En mettant un coup de frein sur l’activité économique, le Covid-19 induit une baisse de la demande d’énergie. Mais pas des prix. Les explications d’Olivier Baud, le président de la société savoyarde Energy Pool, spécialisée dans les solutions d’optimisation de la consommation.
Quel est l’impact du Covid-19 sur le prix de l’énergie ?
Olivier Baud : La baisse de la consommation touche les producteurs dont les volumes de vente diminuent. En revanche, elle a peu d’incidence sur les prix car 80 à 90 % de l’électricité est achetée, en France, dans le cadre de contrats dont les modalités sont fixées par avance.

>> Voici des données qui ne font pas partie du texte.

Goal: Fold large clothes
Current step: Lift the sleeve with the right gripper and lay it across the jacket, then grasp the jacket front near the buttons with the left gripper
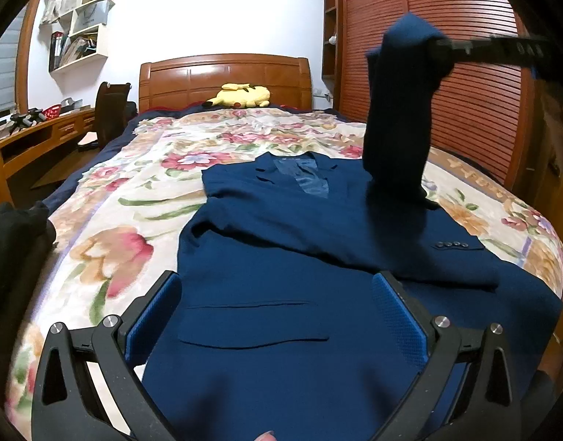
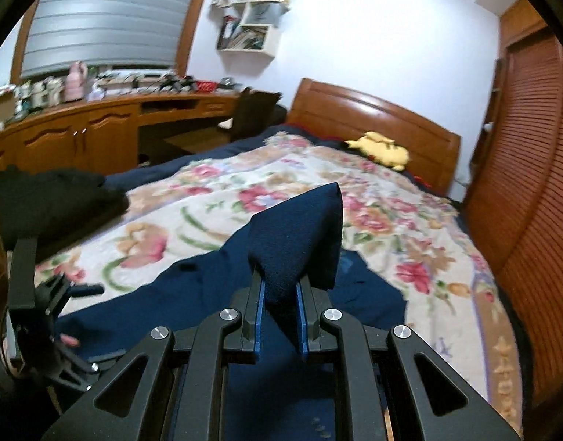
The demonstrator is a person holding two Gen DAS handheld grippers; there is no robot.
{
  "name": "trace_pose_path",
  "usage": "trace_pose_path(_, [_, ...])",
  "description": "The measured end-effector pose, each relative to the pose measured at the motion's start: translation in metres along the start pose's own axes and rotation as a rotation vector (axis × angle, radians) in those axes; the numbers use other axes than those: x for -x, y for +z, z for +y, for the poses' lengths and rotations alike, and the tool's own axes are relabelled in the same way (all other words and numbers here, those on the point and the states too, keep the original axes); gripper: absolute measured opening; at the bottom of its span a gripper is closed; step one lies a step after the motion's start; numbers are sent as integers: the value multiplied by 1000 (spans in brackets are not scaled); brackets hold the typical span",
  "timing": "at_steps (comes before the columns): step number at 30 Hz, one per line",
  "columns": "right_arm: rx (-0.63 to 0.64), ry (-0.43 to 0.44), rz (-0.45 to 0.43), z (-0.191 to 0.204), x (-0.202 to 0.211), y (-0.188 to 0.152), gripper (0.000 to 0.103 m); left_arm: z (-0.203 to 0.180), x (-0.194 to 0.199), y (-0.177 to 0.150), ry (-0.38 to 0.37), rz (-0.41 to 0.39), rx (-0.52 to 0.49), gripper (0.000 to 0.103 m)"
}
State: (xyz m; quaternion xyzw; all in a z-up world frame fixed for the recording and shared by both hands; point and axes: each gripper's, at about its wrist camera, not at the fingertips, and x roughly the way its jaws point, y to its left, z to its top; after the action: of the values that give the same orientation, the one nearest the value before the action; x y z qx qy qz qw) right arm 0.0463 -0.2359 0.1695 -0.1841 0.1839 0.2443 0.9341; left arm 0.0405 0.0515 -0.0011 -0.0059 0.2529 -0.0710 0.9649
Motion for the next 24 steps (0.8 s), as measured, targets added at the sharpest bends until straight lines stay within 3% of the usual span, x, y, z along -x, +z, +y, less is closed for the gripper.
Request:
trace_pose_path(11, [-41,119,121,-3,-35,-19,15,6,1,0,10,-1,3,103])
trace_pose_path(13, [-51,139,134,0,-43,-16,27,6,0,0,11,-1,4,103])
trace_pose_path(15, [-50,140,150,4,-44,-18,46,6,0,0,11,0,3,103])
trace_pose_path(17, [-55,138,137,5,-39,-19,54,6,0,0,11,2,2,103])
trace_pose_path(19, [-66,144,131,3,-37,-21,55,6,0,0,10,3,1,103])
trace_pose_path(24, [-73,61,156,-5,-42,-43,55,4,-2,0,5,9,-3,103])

La diminution des tarifs concerne les 10 à 20 % restants qui s’échangent sur les marchés mondiaux.

« La baisse de la demande ne pose pas de problème technique mais induit une perte économique liée à la non production. »
La baisse de la consommation implique de réduire la production. Comment cela se gère-t-il au niveau technique ?
O.B. : La France a l’un des parcs nucléaires les plus flexibles du monde, avec une production qui peut diminuer d’environ 30 %. Et pour l’hydraulique, il suffit d’ouvrir les vannes des barrages pour laisser filer l’eau. La baisse de la production ne pose pas de problème technique mais induit une perte économique liée à la non production.
Energy Pool est le leader mondial de la modulation de consommation d’électricité. De quoi s’agit-il ?
O.B. : Nous sommes rémunérés pour assurer la sécurité des réseaux électriques en faisant bouger la consommation d’industriels, gros consommateurs d’énergie. En cas de situation critique et de pannes – cela arrive entre deux et cinq fois par an en Europe –, nous sommes capables, en quelques secondes, d’équilibrer l’offre et la demande.
Les industriels français, et notamment les électro-intensifs, déplorent une rémunération de plus en plus basse de leur capacité à réduire très rapidement leur consommation…
O.B. : C’est vrai que l’effacement est en France l’un des moins bien rémunérés au monde. De ce fait, de plus en plus d’industriels savoyards ne répondent d’ailleurs plus aux demandes d’effacement, car le jeu n’en vaut pas la chandelle. Cette situation pourrait changer avec une remontée des prix, car les centrales à fioul, gaz, charbon qui assurent en Europe la sécurité du réseau sont vieillissantes et s’arrêtent les unes après les autres.
Des salariés prêts à dormir sur place !


ESMB : Comment Energy Pool gère-t-elle, en interne, la crise du Covid-19 ?
Olivier Baud : Les salariés télétravaillent, à l’exception du centre de pilotage où dix personnes se relaient 24 heures sur 24. Dès le mois de janvier, nous avons travaillé avec les équipes pour voir comment elles voyaient les choses. À partir de là, nous avons commencé à préparer des vivres, des lits de camps et du matériel, de manière à ce qu’elles puissent rester en permanence au sein du poste de pilotage. Cette situation ne s’est heureusement pas présentée, mais nous sommes prêts.
ESMB : Votre présence à l’international améliore-t-elle votre culture du risque ?
O.B. : Oui, sans doute. Nous avons l’habitude des situations de secours, notamment au Japon où l’entraînement aux événements extrêmes est régulier. J’étais, par ailleurs, président d’Aluminium Pechiney lors de la crise de 2003-2004. Nous avions préparé des plans très lourds pour faire face à la grippe aviaire.